Fix: Prepend worktree source paths to PYTHONPATH:

wt-test() {
    local WT="$(pwd)"
    PYTHONPATH="$WT/libs/tradai-common/src:$WT/libs/tradai-data/src:..." \
    uv run pytest "$@"
}

Full documentation: docs/ai/worktree-testing.md

Worktree caveat

just check and just test do not set PYTHONPATH -- they run against main repo source. Use the wt-test helper or the one-liner from docs/ai/worktree-testing.md instead.


7. Coverage Configuration

Coverage is configured in pyproject.toml under [tool.coverage.run] and [tool.coverage.report].

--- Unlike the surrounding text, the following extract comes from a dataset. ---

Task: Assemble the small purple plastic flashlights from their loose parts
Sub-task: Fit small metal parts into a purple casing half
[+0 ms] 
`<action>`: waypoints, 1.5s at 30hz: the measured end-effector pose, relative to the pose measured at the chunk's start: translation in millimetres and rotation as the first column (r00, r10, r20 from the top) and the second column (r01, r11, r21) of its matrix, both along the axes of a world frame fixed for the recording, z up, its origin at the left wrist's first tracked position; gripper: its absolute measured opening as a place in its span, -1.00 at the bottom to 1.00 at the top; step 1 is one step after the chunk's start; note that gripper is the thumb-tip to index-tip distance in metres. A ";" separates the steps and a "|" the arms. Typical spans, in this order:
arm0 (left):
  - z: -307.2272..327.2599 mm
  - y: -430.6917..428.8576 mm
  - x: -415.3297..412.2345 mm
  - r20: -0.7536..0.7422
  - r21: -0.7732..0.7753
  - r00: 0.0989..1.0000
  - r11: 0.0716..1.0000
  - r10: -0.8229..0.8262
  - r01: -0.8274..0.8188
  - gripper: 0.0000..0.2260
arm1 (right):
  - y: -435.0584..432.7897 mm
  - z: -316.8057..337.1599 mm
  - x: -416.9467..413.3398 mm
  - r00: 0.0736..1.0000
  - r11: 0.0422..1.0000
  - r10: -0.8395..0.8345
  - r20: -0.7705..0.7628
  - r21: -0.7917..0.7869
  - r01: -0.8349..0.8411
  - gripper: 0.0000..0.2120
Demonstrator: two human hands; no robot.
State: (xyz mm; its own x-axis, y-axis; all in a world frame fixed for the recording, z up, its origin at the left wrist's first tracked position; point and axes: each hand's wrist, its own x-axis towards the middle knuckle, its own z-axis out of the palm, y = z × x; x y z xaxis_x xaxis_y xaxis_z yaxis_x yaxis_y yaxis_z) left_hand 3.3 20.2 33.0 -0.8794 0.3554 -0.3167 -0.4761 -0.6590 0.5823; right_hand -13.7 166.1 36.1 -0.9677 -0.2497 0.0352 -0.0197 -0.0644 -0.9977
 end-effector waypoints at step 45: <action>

Target: 80% minimum (enforced in just test-strict via --cov-fail-under)

Source directories:

[tool.coverage.run]
source = ["libs", "services", "cli"]
omit = ["*/tests/*", "*/__pycache__/*", "*/.venv/*"]

Reports generated:

Format Output Purpose
Terminal --cov-report=term-missing Quick review of uncovered lines
HTML --cov-report=html htmlcov/ directory for detailed browsing
XML --cov-report=xml CI integration (e.g., Codecov upload)

Excluded lines:

[tool.coverage.report]
exclude_lines = [
    "pragma: no cover",
    "def __repr__",
    "if __name__ == .__main__.:",
    "raise AssertionError",
    "raise NotImplementedError",
    "if TYPE_CHECKING:",
]

Note: Most just test commands pass --no-cov to disable coverage for faster feedback. Use just test-cov or just test-strict explicitly when coverage data is needed.


8. Specialized Test Types

8.1 Financial Tests

Directory: tests/financial/ | Marker: financial

Financial domain tests validate monetary precision and correctness:

  • P&L calculations using Decimal types (not float) for exact arithmetic
  • Fee computations with configurable rate precision
  • Trade entry/exit price validation
  • Leverage and position sizing accuracy

The root conftest.py provides sample_trade (with Decimal prices, quantities, fees), sample_ohlcv_df, invalid_ohlcv_df (high < low), and ohlcv_with_gaps (missing candles) fixtures.

8.2 Backtest Validation

Directory: tests/backtest_validation/ | Marker: backtest_validation

Validates backtest integrity to prevent common quantitative research pitfalls:

  • Look-ahead bias detection -- ensures strategies only use data available at decision time
  • Reproducibility -- same config + data must produce identical results across runs
  • Strategy compliance -- validates that strategy configs match expected schemas
  • Result sanity -- checks profit factor, Sharpe ratio, drawdown within realistic bounds

8.3 Performance Regression Tests

Directory: tests/performance/ | Marker: performance

Uses pytest-benchmark and a custom Timer context manager to detect execution-time and memory regressions.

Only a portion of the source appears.